Output all of the lines below exactly, and leave out each image.
Start of GIVEN MATERIAL
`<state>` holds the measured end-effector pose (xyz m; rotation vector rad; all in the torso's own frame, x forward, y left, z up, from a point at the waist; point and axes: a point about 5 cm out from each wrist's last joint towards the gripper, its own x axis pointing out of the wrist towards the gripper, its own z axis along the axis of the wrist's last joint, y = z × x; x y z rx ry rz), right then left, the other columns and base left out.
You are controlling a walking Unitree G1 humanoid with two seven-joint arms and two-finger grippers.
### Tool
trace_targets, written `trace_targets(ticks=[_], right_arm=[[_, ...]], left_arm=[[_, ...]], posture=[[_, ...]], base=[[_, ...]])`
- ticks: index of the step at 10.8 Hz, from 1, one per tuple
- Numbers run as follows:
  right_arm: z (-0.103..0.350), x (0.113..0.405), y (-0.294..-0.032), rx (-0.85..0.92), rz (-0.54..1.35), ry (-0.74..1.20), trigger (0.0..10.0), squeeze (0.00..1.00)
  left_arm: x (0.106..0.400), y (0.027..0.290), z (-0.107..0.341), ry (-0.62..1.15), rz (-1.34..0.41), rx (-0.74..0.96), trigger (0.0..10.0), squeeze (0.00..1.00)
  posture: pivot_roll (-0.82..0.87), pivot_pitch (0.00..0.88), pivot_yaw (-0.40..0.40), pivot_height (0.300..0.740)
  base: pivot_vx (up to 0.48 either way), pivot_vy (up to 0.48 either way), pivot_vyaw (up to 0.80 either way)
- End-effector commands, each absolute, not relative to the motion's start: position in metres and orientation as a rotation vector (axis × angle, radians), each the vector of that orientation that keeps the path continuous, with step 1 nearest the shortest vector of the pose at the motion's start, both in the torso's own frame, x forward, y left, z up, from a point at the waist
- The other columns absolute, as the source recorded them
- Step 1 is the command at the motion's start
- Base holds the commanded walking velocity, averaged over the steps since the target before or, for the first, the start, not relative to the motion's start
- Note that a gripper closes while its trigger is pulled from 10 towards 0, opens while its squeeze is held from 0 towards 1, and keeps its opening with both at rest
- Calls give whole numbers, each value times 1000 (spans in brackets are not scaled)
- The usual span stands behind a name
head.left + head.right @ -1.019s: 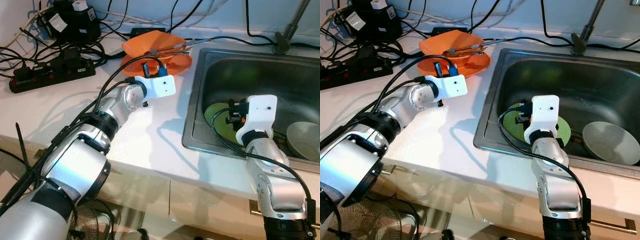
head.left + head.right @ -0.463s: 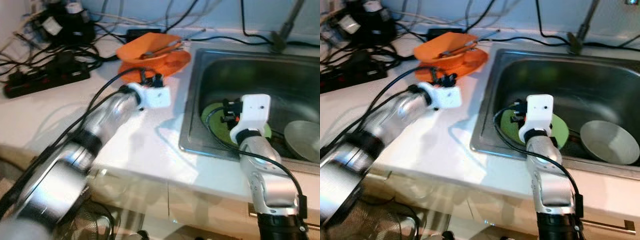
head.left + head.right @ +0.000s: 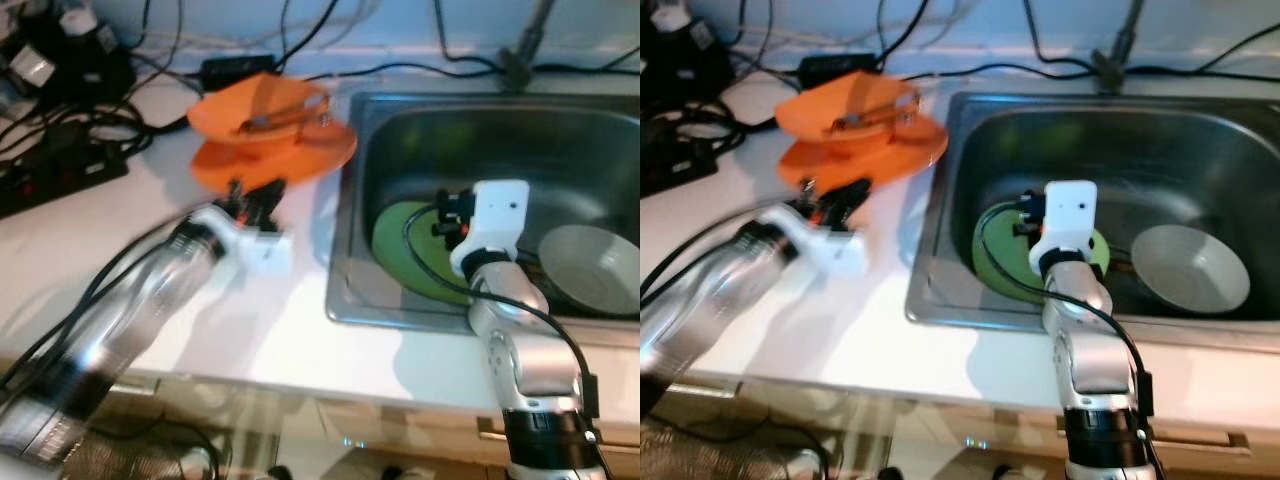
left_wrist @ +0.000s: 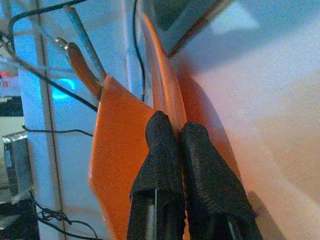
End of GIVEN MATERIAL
**OUTPUT:**
`<state>` holds the measured end-effector pose (xyz m; rotation vector rad; all in the torso's own frame, x forward, y left, z up, from a point at the waist; point and axes: a point about 5 cm out from each wrist's last joint towards the gripper, its own x axis pointing out of the wrist towards the gripper, its own z axis along the axis of the wrist's last joint, y = z × x; x y z rx ry rz), right then left, the other columns and base left out.
You are controlling a walking Unitree G1 humanoid with two seven-joint arms and two-finger grippers.
### Tool
trace_targets, written `trace_targets(ticks=[_], right_arm=[[_, ...]], left_arm=[[_, ...]], posture=[[_, ...]], base=[[_, ...]])`
- ticks: index of the step at 10.8 Hz, from 1, one per tuple
- Numbers run as follows:
  right_arm: z (-0.103..0.350), x (0.113..0.405), y (-0.294..-0.032), rx (-0.85..0.92), rz (-0.54..1.35), ry (-0.74..1.20), trigger (0.0..10.0), squeeze (0.00..1.00)
  left_arm: x (0.106..0.400), y (0.027..0.290), z (-0.107..0.341), ry (-0.62..1.15), rz (-1.34..0.41), rx (-0.74..0.96), trigger (0.0..10.0), squeeze (0.00..1.00)
  posture: pivot_roll (-0.82..0.87), pivot_pitch (0.00..0.88), pivot_yaw (-0.40..0.40), pivot_height (0.300..0.740)
  base: pivot_vx (up to 0.48 either way), pivot_vy (up to 0.48 either way), pivot_vyaw (up to 0.80 either way)
- End-effector commands, each absolute, not relative to the motion's start: position in metres and orientation as a rotation vector (axis × angle, radians), each the vector of that orientation that keeps the path continuous, with step 1 nearest the shortest vector of the pose at the motion's start, both in the torso's own frame, x forward, y left, z up, from a point at the waist
- The other columns absolute, as the source recorded them
- Step 1 is the command at the motion's start
- Base holds the commanded walking velocity, averaged over the steps since the target before or, for the first, the start, not relative to the motion's start
- Note that a gripper closes while its trigger is pulled from 10 towards 0, opens while its squeeze is held from 0 towards 1, and keeps its opening with both at rest
- Calls give whole numbers, each value times 1000 (spans in brackets are not scaled)
- The usual span stands behind a name
head.left + head.right @ -1.019s: 
head.left + head.right @ -0.463s: 
head.left + head.right @ +0.000s: 
left_wrist @ +0.000s: 

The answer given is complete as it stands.